Pour les personnes souffrant d’obésité sévère ou de comorbidités liées au poids, ces traitements représentent une avancée majeure. Ils ne sont pas un simple coupe-faim : ils agissent sur le cerveau et le système digestif pour réduire la sensation de faim et ralentir la vidange gastrique. La communauté médicale souligne que l’obésité est une maladie chronique complexe, et que ces médicaments offrent une option pharmacologique là où la chirurgie bariatrique ou les changements de mode de vie peuvent être insuffisants.

Toutefois, les scientifiques insistent sur le fait que ces produits ne sont pas destinés à une personne légèrement en surpoids qui souhaiterait perdre quelques kilos « facilement ». Les critères de prescription sont stricts : un indice de masse corporelle (IMC) élevé, souvent supérieur à 30, ou un IMC supérieur à 27 avec au moins une complication liée au poids (hypertension, diabète). « Ce n’est pas l’aspirine de l’obésité », préviennent les experts, reprenant une formule qui circule dans les milieux scientifiques pour rappeler que ces traitements nécessitent une prescription médicale, un suivi régulier et une approche globale incluant nutrition et activité physique.

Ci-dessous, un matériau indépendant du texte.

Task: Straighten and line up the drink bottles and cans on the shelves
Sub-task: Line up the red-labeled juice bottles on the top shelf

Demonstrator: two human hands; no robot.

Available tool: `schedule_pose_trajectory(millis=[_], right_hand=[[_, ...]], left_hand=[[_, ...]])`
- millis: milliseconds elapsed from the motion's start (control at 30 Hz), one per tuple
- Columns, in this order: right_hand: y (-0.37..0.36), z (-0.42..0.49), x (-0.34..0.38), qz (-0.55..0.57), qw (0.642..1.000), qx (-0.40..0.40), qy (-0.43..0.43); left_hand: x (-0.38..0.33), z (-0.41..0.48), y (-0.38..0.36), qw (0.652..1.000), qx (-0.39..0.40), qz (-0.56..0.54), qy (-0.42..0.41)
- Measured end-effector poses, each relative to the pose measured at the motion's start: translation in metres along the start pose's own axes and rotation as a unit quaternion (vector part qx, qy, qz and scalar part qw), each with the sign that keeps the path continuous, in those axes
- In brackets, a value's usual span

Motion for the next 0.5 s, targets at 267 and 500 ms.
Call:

Des effets secondaires et des risques à ne pas sous-estimer

Comme tout médicament puissant, les agonistes du GLP-1 ont des effets indésirables. Les plus courants sont des nausées, des vomissements, des diarrhées ou des constipations, en particulier en début de traitement. Plus rarement, ils peuvent provoquer des pancréatites, des troubles de la vésicule biliaire ou des complications rénales. Les autorités sanitaires ont également signalé un risque potentiel de pensées suicidaires, bien que le lien de causalité ne soit pas encore établi.

Un autre problème est celui des mésusages : des personnes non diabétiques et non obèses obtiennent ces médicaments via des prescriptions détournées, des achats en ligne ou des circuits illégaux. Les agences de santé mettent en garde contre les risques de produits contrefaits ou mal dosés.

Pénuries et tensions d’approvisionnement

L’explosion de la demande a entraîné des pénuries d’Ozempic et de Mounjaro dans plusieurs pays, privant temporairement des patients diabétiques de leur traitement. Les laboratoires fabriquent en priorité les versions destinées à l’obésité (Wegovy) pour tenter de gérer la demande, mais les tensions persistent. Cette situation a conduit des autorités sanitaires, dont l’Agence nationale de sécurité du médicament (ANSM) en France, à imposer des restrictions de prescription pour garantir l’accès aux patients diabétiques.

L’avenir : de nouvelles molécules et un encadrement renforcé

La recherche ne s’arrête pas. Plusieurs laboratoires développent des molécules orales (non injectables) et des combinaisons d’hormones pour améliorer l’efficacité et réduire les effets secondaires. Par ailleurs, des études sont en cours pour évaluer l’impact à long terme de ces traitements sur la santé cardiovasculaire, la mortalité et la qualité de vie.

En attendant, les messages de prudence se multiplient. Les médecins rappellent qu’un traitement de l’obésité ne se limite pas à une injection hebdomadaire. Il doit s’inscrire dans une prise en charge globale, avec un suivi diététique, psychologique et une activité physique adaptée. L’engouement médiatique ne doit pas faire oublier que ces médicaments sont des outils thérapeutiques, pas des raccourcis vers une minceur idéalisée.

En résumé : les nouveaux traitements anti-obésité ont changé la donne pour les patients souffrant d’obésité sévère, mais leur usage détourné pose des problèmes de santé publique. La science progresse, mais elle rappelle aussi que la réponse à l’épidémie d’obésité est multiple, et que la prudence reste de mise.